Варенька молчала, в очередной раз не веря тому, что слышит. Часы на полке пробили час дня, она вздрогнула и спросила:
– Как это будет?
– Все очень просто, – Николай Константинович облегченно вздохнул, понимая, что согласие получено. – Через неделю ты точно так же поедешь к обедне, отпустишь кучера, а из церкви сядешь в мой возок. Можешь даже оставить записку своему мужу. Хотя, мне кажется, лучше без нее. Впрочем, решай сама. Что касается вещей, то не бери ничего, у меня достаточно денег, чтобы купить тебе все, что понадобится. Я выправлю документы и мы поедем… Скажем, в Италию, как ты на это смотришь? – Ольшанский приподнял ее лицо за подбородок и заглянул ей в глаза. – Впрочем, можем поехать куда угодно. Не бери у него ничего, слышишь?
Варенька кивнула. Николай Константинович поцеловал ее в губы и легким движением подтолкнул к двери:
– А теперь ступай, тебе пора. Постарайся вести себя как ни в чем не бывало. Никому ничего не говори. Через неделю, в следующее воскресенье, я буду ждать тебя у монастыря. Да, тебе ведь нужно доехать до дома.
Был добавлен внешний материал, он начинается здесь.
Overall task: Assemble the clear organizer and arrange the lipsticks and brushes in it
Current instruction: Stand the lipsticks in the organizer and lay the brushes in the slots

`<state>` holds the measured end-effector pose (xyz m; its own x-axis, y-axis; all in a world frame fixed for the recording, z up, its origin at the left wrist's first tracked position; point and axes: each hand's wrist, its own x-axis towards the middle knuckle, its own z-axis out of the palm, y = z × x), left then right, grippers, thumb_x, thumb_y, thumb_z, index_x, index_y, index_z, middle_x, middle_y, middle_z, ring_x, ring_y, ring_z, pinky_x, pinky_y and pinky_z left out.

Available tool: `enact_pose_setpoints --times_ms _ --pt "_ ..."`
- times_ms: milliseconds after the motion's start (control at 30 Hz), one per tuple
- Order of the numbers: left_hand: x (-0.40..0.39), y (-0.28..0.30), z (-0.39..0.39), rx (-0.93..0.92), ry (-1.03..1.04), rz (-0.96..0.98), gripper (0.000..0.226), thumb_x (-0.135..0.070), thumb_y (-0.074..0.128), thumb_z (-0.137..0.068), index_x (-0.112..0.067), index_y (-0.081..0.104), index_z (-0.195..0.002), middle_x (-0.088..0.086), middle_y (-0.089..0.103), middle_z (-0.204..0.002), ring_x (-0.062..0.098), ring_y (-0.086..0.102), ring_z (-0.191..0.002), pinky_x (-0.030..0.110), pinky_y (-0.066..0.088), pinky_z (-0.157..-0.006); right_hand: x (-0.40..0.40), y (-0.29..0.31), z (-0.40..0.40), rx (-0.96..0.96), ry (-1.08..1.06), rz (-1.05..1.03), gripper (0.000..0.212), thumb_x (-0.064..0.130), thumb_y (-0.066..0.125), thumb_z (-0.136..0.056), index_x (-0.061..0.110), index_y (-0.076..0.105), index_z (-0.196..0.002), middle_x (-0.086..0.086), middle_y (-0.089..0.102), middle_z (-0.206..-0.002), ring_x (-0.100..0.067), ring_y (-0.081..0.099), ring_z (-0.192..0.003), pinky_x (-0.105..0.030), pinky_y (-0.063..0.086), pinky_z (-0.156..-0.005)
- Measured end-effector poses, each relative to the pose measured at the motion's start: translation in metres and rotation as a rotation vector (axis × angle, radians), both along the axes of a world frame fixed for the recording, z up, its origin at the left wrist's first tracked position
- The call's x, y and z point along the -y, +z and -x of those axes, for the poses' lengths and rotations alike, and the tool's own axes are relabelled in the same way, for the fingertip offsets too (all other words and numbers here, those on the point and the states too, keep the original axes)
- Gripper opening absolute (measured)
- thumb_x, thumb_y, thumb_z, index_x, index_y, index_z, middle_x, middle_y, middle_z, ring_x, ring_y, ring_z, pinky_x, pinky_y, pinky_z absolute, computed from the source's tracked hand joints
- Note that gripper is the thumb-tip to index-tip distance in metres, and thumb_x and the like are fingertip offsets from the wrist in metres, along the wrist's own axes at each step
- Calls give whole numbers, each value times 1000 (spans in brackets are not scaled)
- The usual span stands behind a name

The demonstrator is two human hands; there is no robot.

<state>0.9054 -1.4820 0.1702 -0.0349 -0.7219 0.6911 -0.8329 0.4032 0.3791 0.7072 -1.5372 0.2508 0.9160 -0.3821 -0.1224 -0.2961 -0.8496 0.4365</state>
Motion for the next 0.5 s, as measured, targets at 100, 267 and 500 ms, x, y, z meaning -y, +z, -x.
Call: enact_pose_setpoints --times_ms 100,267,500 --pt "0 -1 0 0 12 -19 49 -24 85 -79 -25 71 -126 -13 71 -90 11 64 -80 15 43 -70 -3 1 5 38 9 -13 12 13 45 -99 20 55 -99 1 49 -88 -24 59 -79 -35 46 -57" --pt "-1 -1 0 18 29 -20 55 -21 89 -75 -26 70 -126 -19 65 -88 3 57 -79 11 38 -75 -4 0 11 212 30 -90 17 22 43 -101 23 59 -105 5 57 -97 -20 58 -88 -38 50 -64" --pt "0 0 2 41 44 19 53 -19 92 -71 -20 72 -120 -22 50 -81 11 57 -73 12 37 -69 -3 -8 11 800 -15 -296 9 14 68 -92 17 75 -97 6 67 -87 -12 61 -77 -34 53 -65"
Как полагаешь, лучше взять «ваньку»?
– Я зайду к подруге, – как в полусне проговорила Варенька, одевая капот. – Она живет дальше по улице.
– Это хорошая мысль, – улыбнулся Ольшанский. – У тебя будет алиби?
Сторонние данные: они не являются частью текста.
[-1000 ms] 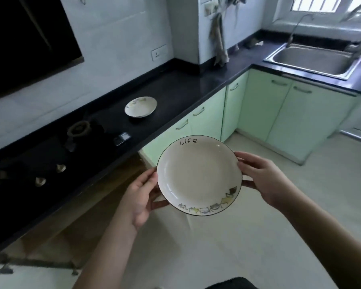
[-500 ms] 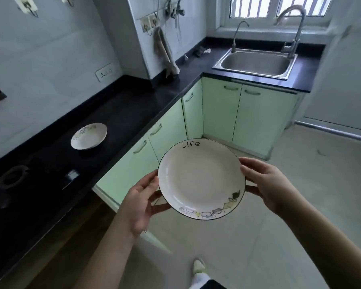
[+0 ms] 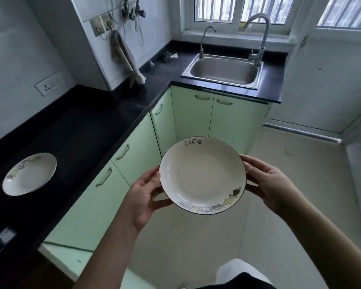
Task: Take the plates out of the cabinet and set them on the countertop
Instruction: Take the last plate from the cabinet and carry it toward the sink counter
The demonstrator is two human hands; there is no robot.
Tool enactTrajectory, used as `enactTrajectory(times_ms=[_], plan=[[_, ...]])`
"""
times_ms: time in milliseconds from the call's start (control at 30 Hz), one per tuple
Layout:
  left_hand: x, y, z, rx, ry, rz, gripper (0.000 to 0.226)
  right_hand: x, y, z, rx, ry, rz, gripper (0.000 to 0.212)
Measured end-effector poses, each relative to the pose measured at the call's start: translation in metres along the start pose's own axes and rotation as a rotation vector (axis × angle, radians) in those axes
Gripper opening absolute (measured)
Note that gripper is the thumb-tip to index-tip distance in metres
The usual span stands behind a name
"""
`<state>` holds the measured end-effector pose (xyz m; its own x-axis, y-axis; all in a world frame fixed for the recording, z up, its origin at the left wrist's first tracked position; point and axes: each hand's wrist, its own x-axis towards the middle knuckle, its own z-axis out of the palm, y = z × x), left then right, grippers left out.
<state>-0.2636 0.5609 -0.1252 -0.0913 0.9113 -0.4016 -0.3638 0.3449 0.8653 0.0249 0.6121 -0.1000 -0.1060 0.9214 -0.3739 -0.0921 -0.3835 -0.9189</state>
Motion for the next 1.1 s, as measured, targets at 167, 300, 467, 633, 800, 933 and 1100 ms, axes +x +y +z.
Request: enactTrajectory(times_ms=[167,300,467,633,800,933,1100], plan=[[0.066,0.013,0.027,0.033,0.004,-0.008,0.027,0.069,-0.015,-0.023,0.047,-0.015,0.010,0.023],[0.106,0.028,0.048,0.054,0.058,0.006,0.029,0.129,-0.035,-0.034,0.058,-0.078,0.031,0.024],[0.134,0.048,0.058,0.016,0.185,0.010,0.029,0.196,-0.059,-0.026,0.053,-0.197,0.076,0.023],[0.138,0.053,0.037,-0.066,0.338,0.033,0.029,0.247,-0.073,0.015,-0.014,-0.349,0.124,0.023],[0.139,0.065,-0.015,-0.115,0.444,0.075,0.029,0.282,-0.073,0.085,-0.055,-0.485,0.153,0.022],[0.139,0.079,-0.074,-0.147,0.488,0.134,0.031,0.303,-0.068,0.156,-0.090,-0.569,0.169,0.027],[0.143,0.093,-0.146,-0.256,0.618,0.164,0.029,0.317,-0.061,0.258,-0.207,-0.665,0.134,0.029]])
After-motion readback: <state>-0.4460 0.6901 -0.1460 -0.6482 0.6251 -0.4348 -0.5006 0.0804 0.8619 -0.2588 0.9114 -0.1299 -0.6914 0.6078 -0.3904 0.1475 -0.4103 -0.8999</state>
«Алиби? – рассеянно подумала Варенька. – Какое странное слово. Зачем мне алиби? Ах, да, муж…» Она рассеянно кивнула в ответ. Ольшанский помог ей одеться и проводил до лестницы.
– Теперь ступай, накинь вуаль. Не заблудишься? – Варенька послушно помотала головой, накинула вуаль и стала спускаться вниз.
На улице она полной грудью вдохнула морозного воздуха и, не оглядываясь на дом, пошла по переулку к Карозиным, придумывая на ходу объяснение, где могла так задержаться после обедни. Впрочем, ничего придумывать и не пришлось, просто потому, что никто ни о чем не спросил. Карозина встретила Вареньку как всегда с радостью, удивилась, правда, что та пешком, на что Варенька ответила, что отпустила кучера на Тверской, а сама решила немного пройтись. Для Катерины Дмитриевны, самой предпочитавшей пешие прогулки, это не показалось странным, и подруги тотчас же переключились на обсуждение вчерашнего бала. Выяснилось, что после отъезда Солдашниковых были еще ряженые, на сей раз одетые клоунами и многие дамы остались недовольны тем, что клоунессы увлекли их кавалеров, что было страшно весело и проч., и проч…
Безусловно, поговорили и о Ковалеве. Варя слушала очень внимательно, всячески поддерживая подругу, соглашаясь, что она, конечно, права. А сама про себя думала: «Я не Катя. Катя старше, Катя разумней. Катя никогда не изменит своему мужу… Но Катя никогда не любила! А я знаю, что такое любовь! Какими же пресными мне кажутся отношения с Антоном! Так и было! Ведь я не жила все это время! Я ждала его! И пусть говорят, что угодно, я уеду! Я сбегу! Я сбегу с ним! Конечно, он меня любит… Любит, иначе не предложил бы мне этого! Он меня любит!» – повторяла она снова и снова и глазки ее горели ярче.
Прощаясь уже, Катя все-таки спросила, отчего вчерашний кавалер так взволновал Вареньку.
– Сказал какую-то дерзость! – нахмурилась Варенька. – Что-то о том, что хотел бы видеть меня не в бальном платье… Я его высмеяла, – добавила она поспешно.